> WHAT YOU WILL DO
Transcribe only the lines between the first line of the records and the line containing "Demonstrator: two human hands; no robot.", inclusive, exactly as written.

> MATERIAL TO PROCESS
((

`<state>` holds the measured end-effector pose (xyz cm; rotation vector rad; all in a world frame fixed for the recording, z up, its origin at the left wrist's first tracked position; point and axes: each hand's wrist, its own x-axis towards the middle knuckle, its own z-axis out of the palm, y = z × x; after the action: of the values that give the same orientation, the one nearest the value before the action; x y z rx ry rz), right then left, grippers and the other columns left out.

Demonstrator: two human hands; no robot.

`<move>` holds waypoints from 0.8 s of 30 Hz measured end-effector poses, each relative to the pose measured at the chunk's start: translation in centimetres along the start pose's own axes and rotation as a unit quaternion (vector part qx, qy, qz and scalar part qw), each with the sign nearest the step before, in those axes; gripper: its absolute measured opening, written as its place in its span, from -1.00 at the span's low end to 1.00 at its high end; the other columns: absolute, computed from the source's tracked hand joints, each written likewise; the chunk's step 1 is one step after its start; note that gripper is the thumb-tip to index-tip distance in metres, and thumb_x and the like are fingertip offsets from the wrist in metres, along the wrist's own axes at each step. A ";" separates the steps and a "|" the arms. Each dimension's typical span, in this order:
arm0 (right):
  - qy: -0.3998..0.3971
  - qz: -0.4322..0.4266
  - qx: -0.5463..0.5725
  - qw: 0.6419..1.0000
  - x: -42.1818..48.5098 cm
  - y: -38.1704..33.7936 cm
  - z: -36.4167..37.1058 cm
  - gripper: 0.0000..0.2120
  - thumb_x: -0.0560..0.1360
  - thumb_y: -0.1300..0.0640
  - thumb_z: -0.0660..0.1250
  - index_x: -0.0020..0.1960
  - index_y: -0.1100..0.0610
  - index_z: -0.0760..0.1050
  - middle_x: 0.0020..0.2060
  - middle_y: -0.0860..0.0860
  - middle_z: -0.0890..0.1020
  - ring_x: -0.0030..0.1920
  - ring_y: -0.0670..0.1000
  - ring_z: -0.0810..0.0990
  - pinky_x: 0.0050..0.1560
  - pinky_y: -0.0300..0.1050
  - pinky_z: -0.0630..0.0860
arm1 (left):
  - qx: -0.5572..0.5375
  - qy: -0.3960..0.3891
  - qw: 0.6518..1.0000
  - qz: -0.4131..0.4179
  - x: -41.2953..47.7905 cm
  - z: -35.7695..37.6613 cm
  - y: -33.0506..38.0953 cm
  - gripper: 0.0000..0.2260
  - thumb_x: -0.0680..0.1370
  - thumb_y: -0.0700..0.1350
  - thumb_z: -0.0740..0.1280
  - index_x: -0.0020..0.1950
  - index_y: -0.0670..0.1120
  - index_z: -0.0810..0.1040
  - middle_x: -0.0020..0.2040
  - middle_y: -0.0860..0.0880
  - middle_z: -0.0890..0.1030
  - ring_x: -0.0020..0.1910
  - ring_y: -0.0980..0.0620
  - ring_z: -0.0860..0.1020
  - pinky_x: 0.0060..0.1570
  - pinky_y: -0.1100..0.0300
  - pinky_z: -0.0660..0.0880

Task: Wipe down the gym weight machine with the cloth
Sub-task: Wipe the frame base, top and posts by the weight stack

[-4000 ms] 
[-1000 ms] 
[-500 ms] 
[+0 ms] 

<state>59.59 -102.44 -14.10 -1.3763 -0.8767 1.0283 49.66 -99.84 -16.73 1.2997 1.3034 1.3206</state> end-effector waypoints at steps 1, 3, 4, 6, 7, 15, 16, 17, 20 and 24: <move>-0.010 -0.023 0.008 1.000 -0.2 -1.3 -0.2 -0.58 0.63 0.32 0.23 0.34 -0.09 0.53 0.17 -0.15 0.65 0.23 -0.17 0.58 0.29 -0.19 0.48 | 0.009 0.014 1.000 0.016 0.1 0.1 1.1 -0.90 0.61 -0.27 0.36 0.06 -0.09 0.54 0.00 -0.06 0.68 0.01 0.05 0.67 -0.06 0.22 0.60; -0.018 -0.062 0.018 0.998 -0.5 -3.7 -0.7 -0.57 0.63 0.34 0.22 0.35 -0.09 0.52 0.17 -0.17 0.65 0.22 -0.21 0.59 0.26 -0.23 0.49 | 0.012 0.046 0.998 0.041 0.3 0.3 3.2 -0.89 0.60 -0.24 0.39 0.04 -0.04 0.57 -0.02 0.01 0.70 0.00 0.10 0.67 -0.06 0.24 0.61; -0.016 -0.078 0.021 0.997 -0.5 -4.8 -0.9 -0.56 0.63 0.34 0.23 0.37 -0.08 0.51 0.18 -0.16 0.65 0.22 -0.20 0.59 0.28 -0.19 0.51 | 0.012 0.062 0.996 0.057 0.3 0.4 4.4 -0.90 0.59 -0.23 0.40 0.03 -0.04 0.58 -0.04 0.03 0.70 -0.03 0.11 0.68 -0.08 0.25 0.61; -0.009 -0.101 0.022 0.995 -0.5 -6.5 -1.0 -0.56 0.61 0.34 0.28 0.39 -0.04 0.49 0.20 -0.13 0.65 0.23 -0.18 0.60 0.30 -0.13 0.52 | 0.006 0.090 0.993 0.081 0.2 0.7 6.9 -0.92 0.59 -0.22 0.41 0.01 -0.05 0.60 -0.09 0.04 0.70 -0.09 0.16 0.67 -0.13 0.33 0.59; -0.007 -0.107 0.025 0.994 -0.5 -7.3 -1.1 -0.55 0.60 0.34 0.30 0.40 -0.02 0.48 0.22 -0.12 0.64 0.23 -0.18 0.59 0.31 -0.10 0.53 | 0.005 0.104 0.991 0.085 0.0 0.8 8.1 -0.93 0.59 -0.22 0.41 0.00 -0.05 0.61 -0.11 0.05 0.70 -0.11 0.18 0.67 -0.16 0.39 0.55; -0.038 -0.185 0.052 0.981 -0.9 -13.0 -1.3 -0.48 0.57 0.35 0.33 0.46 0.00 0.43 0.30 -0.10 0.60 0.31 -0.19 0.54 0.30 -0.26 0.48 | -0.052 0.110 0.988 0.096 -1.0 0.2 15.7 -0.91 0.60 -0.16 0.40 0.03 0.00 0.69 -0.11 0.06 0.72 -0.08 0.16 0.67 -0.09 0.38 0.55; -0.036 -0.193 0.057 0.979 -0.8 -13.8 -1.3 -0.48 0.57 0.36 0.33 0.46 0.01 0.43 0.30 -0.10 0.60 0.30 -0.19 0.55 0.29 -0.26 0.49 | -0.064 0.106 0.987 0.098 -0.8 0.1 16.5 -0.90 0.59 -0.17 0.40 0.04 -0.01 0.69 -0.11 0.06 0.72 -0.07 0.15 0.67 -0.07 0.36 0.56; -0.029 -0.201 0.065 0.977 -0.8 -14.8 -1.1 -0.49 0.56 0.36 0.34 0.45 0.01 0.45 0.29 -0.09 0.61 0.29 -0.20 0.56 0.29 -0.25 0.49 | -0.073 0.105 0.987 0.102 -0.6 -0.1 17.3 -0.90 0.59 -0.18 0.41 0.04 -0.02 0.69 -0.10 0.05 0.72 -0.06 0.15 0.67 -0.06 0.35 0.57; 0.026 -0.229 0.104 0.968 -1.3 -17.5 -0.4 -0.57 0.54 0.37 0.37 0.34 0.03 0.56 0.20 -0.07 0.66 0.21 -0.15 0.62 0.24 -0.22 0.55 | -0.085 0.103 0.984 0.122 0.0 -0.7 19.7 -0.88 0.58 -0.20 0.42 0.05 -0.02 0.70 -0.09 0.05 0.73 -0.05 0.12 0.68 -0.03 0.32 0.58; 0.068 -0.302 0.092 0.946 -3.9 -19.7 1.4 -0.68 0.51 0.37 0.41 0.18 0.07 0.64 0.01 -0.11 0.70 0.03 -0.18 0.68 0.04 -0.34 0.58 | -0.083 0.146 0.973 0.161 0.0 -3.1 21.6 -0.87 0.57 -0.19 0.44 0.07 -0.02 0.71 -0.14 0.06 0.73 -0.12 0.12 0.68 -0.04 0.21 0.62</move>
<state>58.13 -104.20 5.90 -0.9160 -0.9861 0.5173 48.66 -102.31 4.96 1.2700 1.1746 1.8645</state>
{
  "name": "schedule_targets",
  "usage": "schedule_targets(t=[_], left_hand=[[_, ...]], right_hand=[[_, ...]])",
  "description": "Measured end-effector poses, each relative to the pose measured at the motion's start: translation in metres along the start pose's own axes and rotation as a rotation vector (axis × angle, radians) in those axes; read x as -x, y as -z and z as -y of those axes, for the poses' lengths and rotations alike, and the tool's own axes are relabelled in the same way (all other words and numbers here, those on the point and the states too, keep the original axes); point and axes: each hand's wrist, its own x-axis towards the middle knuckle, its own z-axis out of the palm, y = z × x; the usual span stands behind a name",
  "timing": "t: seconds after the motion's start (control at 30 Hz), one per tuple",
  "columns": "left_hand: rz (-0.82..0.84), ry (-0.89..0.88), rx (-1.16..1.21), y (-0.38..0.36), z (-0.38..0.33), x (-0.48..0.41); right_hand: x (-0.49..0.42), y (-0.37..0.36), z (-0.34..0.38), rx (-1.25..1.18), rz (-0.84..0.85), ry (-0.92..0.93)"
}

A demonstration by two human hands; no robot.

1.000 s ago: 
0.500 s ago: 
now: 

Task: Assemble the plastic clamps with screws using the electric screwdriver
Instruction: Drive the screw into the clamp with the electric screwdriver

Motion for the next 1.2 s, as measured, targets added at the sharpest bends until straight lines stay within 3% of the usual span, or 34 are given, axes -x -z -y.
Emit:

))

> EXERCISE RESULT
`<state>` holds the measured end-effector pose (xyz cm; rotation vector rad; all in a world frame fixed for the recording, z up, its origin at the left wrist's first tracked position; point and axes: each hand's wrist, its own x-axis towards the middle knuckle, its own z-axis out of the palm, y = z × x; after the action: of the values that give the same orientation, the one nearest the value before the action; x y z rx ry rz), right then left, grippers and the other columns left out.

Demonstrator: two human hands; no robot.

No additional response is needed to complete this exercise.